● **Task**:
In the data below, which lines contain "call"? List them by copying each one.

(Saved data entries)
++++++++

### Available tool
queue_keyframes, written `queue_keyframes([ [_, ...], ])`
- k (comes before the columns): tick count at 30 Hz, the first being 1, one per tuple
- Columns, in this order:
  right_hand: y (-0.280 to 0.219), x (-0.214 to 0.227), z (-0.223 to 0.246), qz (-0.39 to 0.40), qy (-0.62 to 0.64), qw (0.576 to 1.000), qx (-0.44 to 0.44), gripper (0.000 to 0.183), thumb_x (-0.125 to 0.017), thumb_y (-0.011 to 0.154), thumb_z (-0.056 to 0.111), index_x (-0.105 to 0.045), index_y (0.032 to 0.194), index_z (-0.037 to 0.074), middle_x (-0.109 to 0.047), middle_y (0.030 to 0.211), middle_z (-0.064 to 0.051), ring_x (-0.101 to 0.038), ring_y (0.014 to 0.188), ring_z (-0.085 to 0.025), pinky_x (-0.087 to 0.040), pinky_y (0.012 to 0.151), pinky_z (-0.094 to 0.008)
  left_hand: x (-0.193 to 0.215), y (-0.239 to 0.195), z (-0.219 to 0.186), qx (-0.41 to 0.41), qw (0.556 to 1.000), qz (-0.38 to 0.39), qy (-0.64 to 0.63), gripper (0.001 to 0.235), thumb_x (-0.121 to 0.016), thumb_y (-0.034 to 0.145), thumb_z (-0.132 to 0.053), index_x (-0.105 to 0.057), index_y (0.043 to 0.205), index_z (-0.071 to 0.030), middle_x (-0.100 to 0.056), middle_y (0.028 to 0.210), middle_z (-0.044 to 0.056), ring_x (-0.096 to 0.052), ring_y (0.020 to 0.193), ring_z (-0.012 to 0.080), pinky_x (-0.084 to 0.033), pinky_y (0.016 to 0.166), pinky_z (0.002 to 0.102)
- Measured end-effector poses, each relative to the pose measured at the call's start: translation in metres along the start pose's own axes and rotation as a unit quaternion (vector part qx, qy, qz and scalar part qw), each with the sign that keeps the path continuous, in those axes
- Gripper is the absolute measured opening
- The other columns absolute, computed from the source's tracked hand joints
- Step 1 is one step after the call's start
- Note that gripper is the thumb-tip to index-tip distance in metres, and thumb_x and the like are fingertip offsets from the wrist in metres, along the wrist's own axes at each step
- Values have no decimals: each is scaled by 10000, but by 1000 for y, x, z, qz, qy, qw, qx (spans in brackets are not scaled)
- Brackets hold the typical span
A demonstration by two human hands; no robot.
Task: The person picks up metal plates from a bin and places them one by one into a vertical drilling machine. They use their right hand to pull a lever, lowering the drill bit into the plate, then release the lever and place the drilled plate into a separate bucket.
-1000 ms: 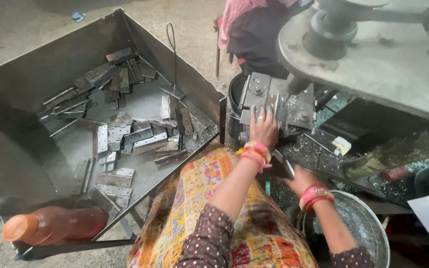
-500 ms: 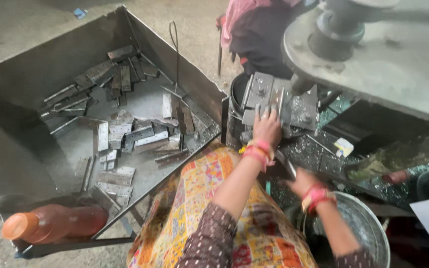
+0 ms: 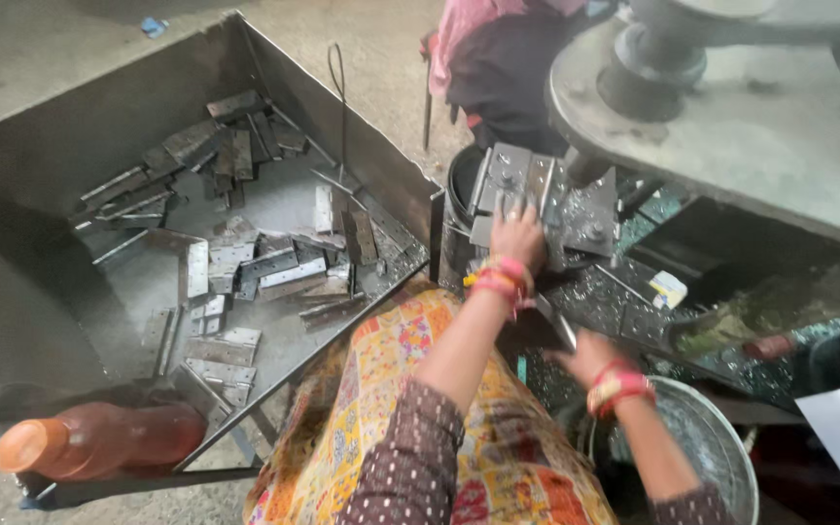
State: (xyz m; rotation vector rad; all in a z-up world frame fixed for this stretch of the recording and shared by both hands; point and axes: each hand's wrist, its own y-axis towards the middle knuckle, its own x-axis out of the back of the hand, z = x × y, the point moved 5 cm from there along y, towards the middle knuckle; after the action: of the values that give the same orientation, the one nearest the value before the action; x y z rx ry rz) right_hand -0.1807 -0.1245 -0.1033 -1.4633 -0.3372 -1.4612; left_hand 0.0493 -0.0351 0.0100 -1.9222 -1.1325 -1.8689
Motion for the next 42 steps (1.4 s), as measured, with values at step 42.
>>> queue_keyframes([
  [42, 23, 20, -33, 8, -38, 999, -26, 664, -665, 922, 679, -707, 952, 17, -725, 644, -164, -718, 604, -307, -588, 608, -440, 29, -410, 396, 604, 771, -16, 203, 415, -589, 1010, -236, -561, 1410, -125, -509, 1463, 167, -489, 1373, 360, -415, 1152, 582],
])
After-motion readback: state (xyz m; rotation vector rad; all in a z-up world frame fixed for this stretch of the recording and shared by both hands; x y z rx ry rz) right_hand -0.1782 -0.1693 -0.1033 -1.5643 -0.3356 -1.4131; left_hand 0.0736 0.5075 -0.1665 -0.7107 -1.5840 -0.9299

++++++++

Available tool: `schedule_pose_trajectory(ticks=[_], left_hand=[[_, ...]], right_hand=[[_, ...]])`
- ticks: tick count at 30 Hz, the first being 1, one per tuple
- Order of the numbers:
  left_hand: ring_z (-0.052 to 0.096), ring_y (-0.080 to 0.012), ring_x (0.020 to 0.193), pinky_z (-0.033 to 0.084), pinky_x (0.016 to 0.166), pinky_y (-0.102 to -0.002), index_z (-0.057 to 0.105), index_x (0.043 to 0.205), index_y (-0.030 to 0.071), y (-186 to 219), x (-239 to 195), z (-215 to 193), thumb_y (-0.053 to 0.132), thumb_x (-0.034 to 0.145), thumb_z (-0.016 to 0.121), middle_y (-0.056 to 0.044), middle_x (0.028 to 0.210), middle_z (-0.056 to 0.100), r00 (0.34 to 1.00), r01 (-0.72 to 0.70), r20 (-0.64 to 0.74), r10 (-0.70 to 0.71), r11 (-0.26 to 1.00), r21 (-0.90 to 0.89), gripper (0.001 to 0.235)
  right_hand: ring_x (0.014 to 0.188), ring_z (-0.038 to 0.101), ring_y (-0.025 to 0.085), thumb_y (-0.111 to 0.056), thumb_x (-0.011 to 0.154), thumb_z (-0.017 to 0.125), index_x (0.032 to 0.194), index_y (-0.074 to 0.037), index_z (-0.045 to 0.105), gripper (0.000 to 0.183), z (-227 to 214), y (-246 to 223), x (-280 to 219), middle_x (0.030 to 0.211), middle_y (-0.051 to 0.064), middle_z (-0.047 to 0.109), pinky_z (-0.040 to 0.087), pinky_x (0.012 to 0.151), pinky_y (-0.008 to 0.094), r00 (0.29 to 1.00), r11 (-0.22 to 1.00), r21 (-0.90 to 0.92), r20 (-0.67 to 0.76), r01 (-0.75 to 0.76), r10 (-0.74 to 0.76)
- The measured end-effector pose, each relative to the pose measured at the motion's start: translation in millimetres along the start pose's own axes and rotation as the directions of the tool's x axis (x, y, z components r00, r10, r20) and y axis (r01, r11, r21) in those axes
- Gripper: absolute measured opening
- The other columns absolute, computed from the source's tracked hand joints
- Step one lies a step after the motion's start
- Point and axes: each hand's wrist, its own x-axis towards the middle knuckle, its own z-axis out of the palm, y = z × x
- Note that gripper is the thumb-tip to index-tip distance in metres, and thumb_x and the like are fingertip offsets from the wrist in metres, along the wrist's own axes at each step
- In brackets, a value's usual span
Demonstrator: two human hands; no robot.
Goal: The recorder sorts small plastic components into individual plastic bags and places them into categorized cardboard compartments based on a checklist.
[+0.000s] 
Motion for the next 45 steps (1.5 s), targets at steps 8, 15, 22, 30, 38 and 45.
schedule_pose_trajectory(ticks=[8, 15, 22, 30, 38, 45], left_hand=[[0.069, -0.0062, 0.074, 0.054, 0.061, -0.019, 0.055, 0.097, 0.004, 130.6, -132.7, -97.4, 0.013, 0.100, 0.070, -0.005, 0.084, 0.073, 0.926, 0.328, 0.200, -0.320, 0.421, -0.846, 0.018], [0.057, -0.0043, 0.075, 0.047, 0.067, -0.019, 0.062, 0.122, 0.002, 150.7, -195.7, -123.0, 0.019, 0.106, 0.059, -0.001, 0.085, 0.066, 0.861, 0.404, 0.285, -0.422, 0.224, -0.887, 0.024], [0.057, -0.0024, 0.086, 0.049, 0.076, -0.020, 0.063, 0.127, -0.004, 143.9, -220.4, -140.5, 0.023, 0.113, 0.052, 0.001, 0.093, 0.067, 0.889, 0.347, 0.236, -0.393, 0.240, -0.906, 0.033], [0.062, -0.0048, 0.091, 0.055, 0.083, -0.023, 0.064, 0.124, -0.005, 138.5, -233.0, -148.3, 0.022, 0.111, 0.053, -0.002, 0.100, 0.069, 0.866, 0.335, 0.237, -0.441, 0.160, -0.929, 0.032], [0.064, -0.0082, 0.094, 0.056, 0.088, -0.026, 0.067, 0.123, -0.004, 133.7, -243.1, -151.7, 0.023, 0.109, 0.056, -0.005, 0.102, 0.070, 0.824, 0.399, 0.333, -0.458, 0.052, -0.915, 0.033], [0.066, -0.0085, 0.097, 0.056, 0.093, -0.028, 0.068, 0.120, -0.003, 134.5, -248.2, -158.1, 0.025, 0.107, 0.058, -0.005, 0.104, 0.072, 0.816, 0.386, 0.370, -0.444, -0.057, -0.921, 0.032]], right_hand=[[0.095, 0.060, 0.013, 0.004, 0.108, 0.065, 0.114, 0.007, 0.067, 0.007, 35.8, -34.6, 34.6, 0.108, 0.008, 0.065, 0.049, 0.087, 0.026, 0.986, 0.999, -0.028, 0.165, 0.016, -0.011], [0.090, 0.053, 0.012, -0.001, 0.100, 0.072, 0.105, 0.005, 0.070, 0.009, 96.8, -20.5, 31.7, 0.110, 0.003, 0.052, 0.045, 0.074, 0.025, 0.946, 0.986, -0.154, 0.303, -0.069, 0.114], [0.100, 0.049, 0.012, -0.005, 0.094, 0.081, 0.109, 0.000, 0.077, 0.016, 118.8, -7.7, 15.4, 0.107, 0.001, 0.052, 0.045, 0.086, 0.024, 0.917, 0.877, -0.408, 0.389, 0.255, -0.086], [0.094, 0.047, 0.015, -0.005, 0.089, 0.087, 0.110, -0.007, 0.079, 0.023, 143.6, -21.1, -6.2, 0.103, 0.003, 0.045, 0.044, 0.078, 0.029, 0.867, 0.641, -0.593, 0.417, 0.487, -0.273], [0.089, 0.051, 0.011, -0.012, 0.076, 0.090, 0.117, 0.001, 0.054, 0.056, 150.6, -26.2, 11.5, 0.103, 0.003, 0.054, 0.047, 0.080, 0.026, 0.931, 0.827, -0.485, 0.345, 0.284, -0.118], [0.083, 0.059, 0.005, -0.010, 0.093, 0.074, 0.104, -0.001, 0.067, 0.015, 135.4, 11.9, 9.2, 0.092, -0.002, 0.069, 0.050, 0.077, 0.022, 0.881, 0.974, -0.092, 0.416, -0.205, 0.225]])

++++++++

● **Exercise result**:
- Measured end-effector poses, each relative to the pose measured at the call's start: translation in metres along the start pose's own axes and rotation as a unit quaternion (vector part qx, qy, qz and scalar part qw), each with the sign that keeps the path continuous, in those axes
- Step 1 is one step after the call's start

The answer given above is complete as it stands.